*WHAT YOU SHOULD DO*:
Every line below needs to be reproduced exactly.

━━━━━━━━

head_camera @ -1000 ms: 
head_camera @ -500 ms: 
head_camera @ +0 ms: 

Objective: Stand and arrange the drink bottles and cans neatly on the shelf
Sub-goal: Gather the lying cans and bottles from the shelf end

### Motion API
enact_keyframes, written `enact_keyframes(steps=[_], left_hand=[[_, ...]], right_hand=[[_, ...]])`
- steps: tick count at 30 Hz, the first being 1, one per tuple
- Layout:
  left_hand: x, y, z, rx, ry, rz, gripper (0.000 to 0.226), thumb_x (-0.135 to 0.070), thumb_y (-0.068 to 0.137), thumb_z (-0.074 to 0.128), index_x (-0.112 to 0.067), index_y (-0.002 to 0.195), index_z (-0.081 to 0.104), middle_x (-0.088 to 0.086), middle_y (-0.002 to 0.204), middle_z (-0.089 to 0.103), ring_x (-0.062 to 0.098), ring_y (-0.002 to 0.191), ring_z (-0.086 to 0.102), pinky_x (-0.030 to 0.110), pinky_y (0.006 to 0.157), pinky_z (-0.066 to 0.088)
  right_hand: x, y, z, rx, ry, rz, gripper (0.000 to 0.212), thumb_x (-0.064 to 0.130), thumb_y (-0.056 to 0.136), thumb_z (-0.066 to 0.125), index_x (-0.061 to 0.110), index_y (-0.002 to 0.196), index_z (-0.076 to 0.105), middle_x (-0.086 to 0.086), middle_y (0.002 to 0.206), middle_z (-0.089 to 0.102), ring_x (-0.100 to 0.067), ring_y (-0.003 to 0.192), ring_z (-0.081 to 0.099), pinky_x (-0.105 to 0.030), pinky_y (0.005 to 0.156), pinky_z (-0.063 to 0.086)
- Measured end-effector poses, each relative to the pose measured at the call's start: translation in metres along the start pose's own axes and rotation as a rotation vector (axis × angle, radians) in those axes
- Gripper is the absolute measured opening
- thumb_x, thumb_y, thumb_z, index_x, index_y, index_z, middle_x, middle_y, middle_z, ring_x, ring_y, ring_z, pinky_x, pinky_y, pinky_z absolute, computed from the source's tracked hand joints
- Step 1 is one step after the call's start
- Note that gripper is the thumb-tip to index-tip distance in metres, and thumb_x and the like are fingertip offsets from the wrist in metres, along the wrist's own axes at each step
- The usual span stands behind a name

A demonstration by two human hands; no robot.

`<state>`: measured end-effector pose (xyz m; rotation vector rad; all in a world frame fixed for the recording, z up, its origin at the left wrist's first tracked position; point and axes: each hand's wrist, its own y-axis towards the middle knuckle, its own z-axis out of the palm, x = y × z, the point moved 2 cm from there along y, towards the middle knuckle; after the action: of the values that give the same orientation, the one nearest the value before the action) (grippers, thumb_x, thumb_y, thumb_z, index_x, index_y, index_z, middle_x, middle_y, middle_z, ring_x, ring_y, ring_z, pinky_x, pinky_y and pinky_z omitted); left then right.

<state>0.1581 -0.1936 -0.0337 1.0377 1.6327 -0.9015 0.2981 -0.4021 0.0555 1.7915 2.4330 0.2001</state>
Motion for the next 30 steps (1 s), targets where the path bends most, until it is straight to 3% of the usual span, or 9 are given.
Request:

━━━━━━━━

*WRITTEN RESPONSE*:
head_camera @ -1000 ms: 
head_camera @ -500 ms: 
head_camera @ +0 ms: 

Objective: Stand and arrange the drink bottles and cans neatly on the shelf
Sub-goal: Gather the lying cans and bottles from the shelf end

### Motion API
enact_keyframes, written `enact_keyframes(steps=[_], left_hand=[[_, ...]], right_hand=[[_, ...]])`
- steps: tick count at 30 Hz, the first being 1, one per tuple
- Layout:
  left_hand: x, y, z, rx, ry, rz, gripper (0.000 to 0.226), thumb_x (-0.135 to 0.070), thumb_y (-0.068 to 0.137), thumb_z (-0.074 to 0.128), index_x (-0.112 to 0.067), index_y (-0.002 to 0.195), index_z (-0.081 to 0.104), middle_x (-0.088 to 0.086), middle_y (-0.002 to 0.204), middle_z (-0.089 to 0.103), ring_x (-0.062 to 0.098), ring_y (-0.002 to 0.191), ring_z (-0.086 to 0.102), pinky_x (-0.030 to 0.110), pinky_y (0.006 to 0.157), pinky_z (-0.066 to 0.088)
  right_hand: x, y, z, rx, ry, rz, gripper (0.000 to 0.212), thumb_x (-0.064 to 0.130), thumb_y (-0.056 to 0.136), thumb_z (-0.066 to 0.125), index_x (-0.061 to 0.110), index_y (-0.002 to 0.196), index_z (-0.076 to 0.105), middle_x (-0.086 to 0.086), middle_y (0.002 to 0.206), middle_z (-0.089 to 0.102), ring_x (-0.100 to 0.067), ring_y (-0.003 to 0.192), ring_z (-0.081 to 0.099), pinky_x (-0.105 to 0.030), pinky_y (0.005 to 0.156), pinky_z (-0.063 to 0.086)
- Measured end-effector poses, each relative to the pose measured at the call's start: translation in metres along the start pose's own axes and rotation as a rotation vector (axis × angle, radians) in those axes
- Gripper is the absolute measured opening
- thumb_x, thumb_y, thumb_z, index_x, index_y, index_z, middle_x, middle_y, middle_z, ring_x, ring_y, ring_z, pinky_x, pinky_y, pinky_z absolute, computed from the source's tracked hand joints
- Step 1 is one step after the call's start
- Note that gripper is the thumb-tip to index-tip distance in metres, and thumb_x and the like are fingertip offsets from the wrist in metres, along the wrist's own axes at each step
- The usual span stands behind a name

A demonstration by two human hands; no robot.

`<state>`: measured end-effector pose (xyz m; rotation vector rad; all in a world frame fixed for the recording, z up, its origin at the left wrist's first tracked position; point and axes: each hand's wrist, its own y-axis towards the middle knuckle, its own z-axis out of the palm, x = y × z, the point moved 2 cm from there along y, towards the middle knuckle; after the action: of the values that give the same orientation, the one nearest the value before the action) (grippers, thumb_x, thumb_y, thumb_z, index_x, index_y, index_z, middle_x, middle_y, middle_z, ring_x, ring_y, ring_z, pinky_x, pinky_y and pinky_z omitted); left then right.

<state>0.1581 -0.1936 -0.0337 1.0377 1.6327 -0.9015 0.2981 -0.4021 0.0555 1.7915 2.4330 0.2001</state>
Motion for the next 30 steps (1 s), targets where the path bends most, until it is straight to 3% of the usual span, or 9 are given.
Request:

Work on this exercise is now complete.